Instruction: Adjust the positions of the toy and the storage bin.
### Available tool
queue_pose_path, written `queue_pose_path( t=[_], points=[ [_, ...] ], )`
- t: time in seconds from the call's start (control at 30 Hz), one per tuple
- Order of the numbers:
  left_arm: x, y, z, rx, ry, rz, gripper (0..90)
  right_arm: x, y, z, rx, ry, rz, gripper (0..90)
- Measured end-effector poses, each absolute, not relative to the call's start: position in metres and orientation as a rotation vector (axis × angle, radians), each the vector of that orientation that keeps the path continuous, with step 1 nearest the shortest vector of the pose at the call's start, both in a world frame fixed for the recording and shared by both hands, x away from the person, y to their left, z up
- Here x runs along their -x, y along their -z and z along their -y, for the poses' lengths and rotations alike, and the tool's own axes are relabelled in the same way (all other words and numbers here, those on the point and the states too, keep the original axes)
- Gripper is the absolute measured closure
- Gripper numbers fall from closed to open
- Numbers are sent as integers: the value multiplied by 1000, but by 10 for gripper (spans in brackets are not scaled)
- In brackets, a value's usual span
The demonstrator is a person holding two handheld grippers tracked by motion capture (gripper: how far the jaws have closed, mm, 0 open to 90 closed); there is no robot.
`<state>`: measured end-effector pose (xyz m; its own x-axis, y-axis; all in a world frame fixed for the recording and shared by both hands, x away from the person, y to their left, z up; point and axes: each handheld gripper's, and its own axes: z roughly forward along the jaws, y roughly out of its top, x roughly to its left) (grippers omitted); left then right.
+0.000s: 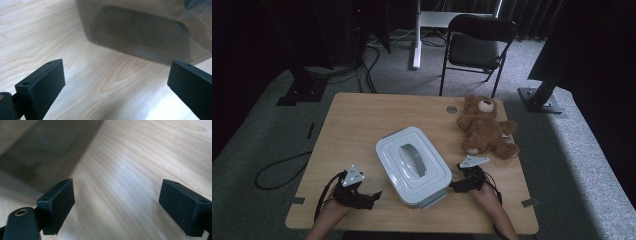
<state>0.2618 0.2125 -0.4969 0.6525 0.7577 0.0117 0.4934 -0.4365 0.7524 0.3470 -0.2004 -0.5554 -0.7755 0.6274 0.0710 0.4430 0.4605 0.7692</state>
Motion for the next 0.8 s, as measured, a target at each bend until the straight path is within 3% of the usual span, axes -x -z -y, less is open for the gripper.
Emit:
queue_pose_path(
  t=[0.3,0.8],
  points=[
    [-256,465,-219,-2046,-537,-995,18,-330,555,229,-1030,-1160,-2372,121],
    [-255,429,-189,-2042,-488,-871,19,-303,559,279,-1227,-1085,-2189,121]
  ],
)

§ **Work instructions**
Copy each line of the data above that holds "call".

§ **Exercise output**
- t: time in seconds from the call's start (control at 30 Hz), one per tuple
- Measured end-effector poses, each absolute, not relative to the call's start: position in metres and orientation as a rotation vector (axis × angle, radians), each the vector of that orientation that keeps the path continuous, with step 1 nearest the shortest vector of the pose at the call's start, both in a world frame fixed for the recording and shared by both hands, x away from the person, y to their left, z up

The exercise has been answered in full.